For us, even our 1-3" and 2-5" forecasts for the immediate region will go down in a snowy flame of failure...compared to what went down in DC, I'm not all that upset about our failure. It sucks but I feel for those in DC but the modeling there was nearly universal in showing the potential for big snowfall. Even the vaunted Euro had the potential for big snows in the Washington area.
Here, on the northern fringe, the forecasts were more difficult and there was a wider spread of opinion between the various modeling. You saw the various guidance suggesting a spread between one and eight inches yesterday and the NAM (ugh, that discussion for another time) suggested as much as a foot of snow would fall in a few runs within 48 hours of this storm. Here, the forecasts here were a bit more wide-ranging and a bit more various. We felt a cautious approach was a wise and prudent one -- March is fickle but knowing the climate around the region, knowing the consistency of the global modeling (GFS and Euro) and how they both generally agreed on precipitation layout and the event being more modest, we went with lower totals than what the NAM went with. While we will still likely bust...and we will talk about tonight in a bit...I don't feel terrible about the forecast we put out there. Given the information on the table and given the smorgasbord of options, I felt it was smart to go safe and conservative on this storm.

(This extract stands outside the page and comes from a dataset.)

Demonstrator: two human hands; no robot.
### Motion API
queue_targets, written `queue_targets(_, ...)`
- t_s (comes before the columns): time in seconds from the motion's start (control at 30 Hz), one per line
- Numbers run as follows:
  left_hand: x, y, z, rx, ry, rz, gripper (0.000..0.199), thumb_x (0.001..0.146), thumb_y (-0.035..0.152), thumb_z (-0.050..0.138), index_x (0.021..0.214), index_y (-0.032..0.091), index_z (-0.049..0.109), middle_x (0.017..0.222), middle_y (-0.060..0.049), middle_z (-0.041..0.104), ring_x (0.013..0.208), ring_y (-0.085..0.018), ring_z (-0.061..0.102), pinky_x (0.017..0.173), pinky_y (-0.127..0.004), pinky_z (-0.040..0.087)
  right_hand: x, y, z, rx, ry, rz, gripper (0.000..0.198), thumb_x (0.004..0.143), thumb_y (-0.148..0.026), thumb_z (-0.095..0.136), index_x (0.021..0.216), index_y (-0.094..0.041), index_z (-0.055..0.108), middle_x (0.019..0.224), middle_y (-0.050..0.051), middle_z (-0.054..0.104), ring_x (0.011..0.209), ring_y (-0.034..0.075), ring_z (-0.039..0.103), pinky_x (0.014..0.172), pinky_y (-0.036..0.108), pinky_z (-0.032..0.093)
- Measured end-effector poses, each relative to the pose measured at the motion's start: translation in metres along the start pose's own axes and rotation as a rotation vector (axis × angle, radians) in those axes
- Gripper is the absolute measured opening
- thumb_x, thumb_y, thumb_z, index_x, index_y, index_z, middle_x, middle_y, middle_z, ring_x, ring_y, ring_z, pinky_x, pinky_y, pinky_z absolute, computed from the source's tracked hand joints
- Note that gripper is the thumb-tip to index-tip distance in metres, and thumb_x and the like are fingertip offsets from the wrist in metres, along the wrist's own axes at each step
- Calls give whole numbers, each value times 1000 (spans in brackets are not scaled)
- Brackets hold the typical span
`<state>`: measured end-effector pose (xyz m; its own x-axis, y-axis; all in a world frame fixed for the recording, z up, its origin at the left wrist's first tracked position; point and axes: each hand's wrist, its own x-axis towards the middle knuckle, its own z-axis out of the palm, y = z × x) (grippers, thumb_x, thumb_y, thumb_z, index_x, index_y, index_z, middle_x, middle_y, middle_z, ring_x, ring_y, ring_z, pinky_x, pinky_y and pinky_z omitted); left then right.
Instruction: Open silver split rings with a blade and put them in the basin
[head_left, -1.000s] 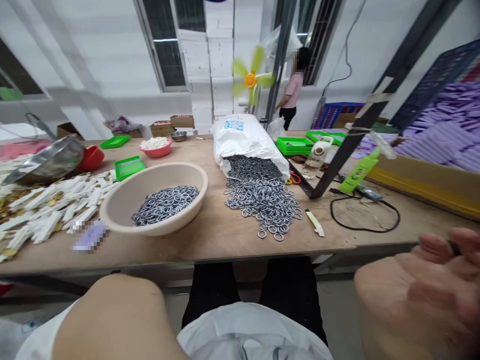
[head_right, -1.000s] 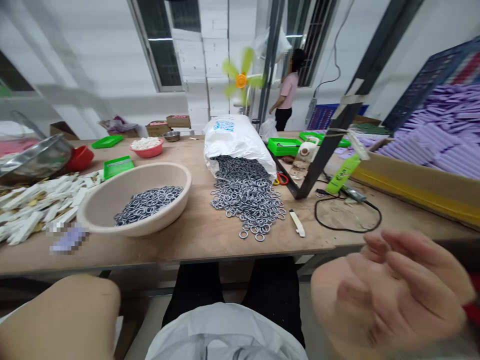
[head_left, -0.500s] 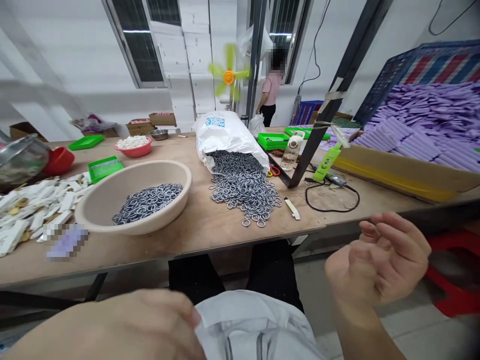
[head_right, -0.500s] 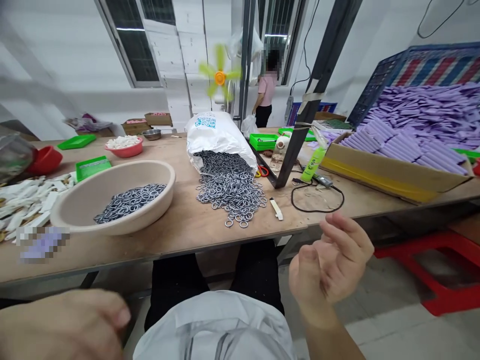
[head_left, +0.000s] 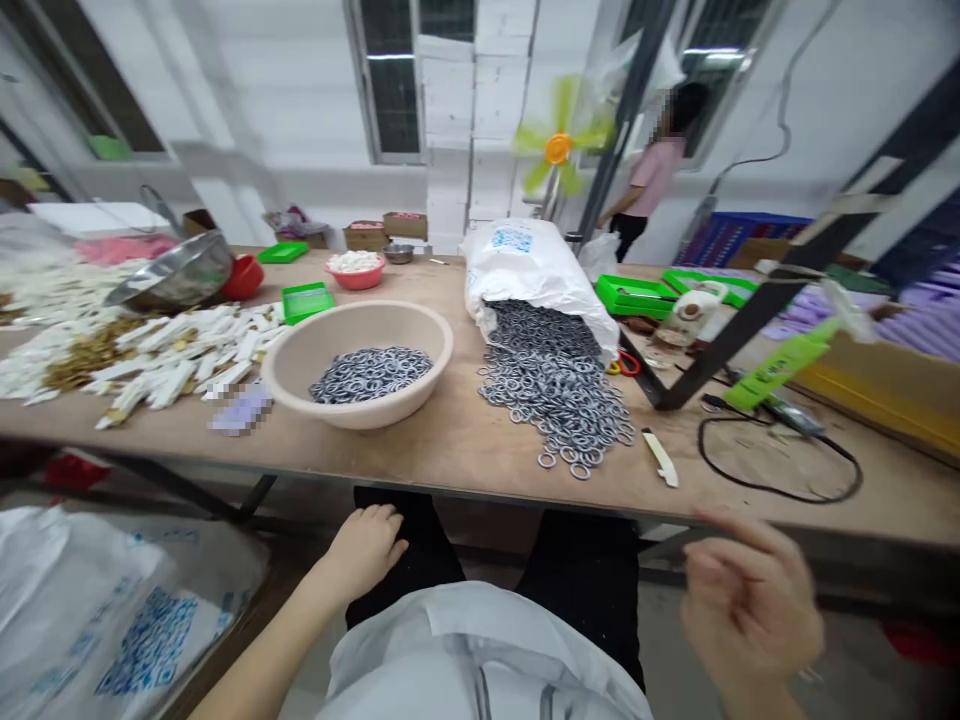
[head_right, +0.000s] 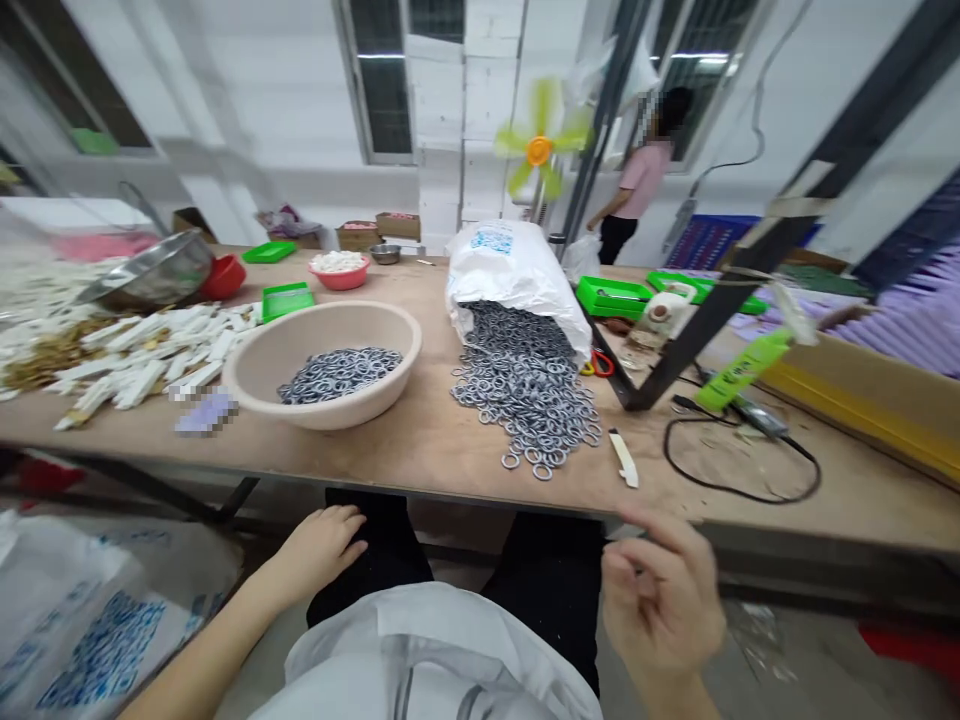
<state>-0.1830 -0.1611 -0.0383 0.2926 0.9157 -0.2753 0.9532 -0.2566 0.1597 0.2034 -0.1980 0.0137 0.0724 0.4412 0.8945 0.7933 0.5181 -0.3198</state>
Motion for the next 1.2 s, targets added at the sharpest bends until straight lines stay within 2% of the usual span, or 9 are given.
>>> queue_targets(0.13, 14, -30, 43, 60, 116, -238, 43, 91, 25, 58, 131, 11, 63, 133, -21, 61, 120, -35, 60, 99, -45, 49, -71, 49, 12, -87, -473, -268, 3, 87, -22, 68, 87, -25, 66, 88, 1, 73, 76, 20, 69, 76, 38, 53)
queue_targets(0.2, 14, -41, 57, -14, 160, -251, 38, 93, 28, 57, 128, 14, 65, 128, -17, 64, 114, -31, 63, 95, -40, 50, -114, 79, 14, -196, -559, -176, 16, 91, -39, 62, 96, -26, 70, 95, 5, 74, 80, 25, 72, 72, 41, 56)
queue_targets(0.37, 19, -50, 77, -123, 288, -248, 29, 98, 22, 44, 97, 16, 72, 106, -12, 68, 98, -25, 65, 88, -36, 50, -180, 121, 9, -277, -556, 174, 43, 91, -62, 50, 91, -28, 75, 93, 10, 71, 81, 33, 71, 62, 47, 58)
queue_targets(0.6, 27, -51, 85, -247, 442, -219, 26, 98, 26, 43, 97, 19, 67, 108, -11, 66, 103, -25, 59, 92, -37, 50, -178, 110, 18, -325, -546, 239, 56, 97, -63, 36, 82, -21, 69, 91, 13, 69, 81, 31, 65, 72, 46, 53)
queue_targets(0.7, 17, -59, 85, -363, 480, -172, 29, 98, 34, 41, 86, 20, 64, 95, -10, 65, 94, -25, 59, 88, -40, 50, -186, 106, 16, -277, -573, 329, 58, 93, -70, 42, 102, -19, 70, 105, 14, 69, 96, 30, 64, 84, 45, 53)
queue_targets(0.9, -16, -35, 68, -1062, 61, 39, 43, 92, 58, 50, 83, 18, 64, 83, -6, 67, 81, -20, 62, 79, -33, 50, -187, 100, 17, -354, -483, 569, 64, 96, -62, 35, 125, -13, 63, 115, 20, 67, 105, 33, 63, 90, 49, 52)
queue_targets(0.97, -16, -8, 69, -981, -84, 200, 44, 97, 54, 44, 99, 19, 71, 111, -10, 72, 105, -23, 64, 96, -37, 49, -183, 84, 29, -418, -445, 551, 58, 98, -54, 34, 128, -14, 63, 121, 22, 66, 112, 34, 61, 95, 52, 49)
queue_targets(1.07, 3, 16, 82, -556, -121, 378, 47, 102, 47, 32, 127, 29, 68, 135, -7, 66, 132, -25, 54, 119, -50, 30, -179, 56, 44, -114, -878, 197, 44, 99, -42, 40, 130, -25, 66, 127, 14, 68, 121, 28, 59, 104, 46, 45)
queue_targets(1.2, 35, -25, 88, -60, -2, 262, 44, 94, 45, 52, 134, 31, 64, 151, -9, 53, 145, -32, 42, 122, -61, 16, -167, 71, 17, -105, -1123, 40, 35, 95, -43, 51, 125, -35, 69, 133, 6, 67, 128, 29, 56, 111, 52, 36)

DC, South Central Pennsylvania are another story -- there was massive amounts of failure there and we will spend the upcoming day or two figuring that hot mess out back to our west. Elevated areas in South Central Pennsylvania did well but Lancaster, York, and Harrisburg were a complete mess in terms of the forecast verifying.
Where the storm is not busting is on wind. Winds have gusted to 67 mph in Lewes, 65 mph in Cape May. From a wind and coastal flooding standpoint, this storm is delivering. There's been some pretty decent coastal flooding earlier today across the South Jersey and Delaware coastlines and that will continue into tonight, with the late night high tide expected to be pretty nasty.
From a precipitation standpoint, we should see precipitation transition from rain to snow in some areas, with some coating type accumulations likely, especially east of I-95. I don't think we'll see the one to three inch totals or two to five inch totals we advertised but I do think some snowfall is possible later tonight towards the Shore as the storm wraps up and colder air (post sunset) tries to work in. Coatings, perhaps an inch, are possible east of I-95.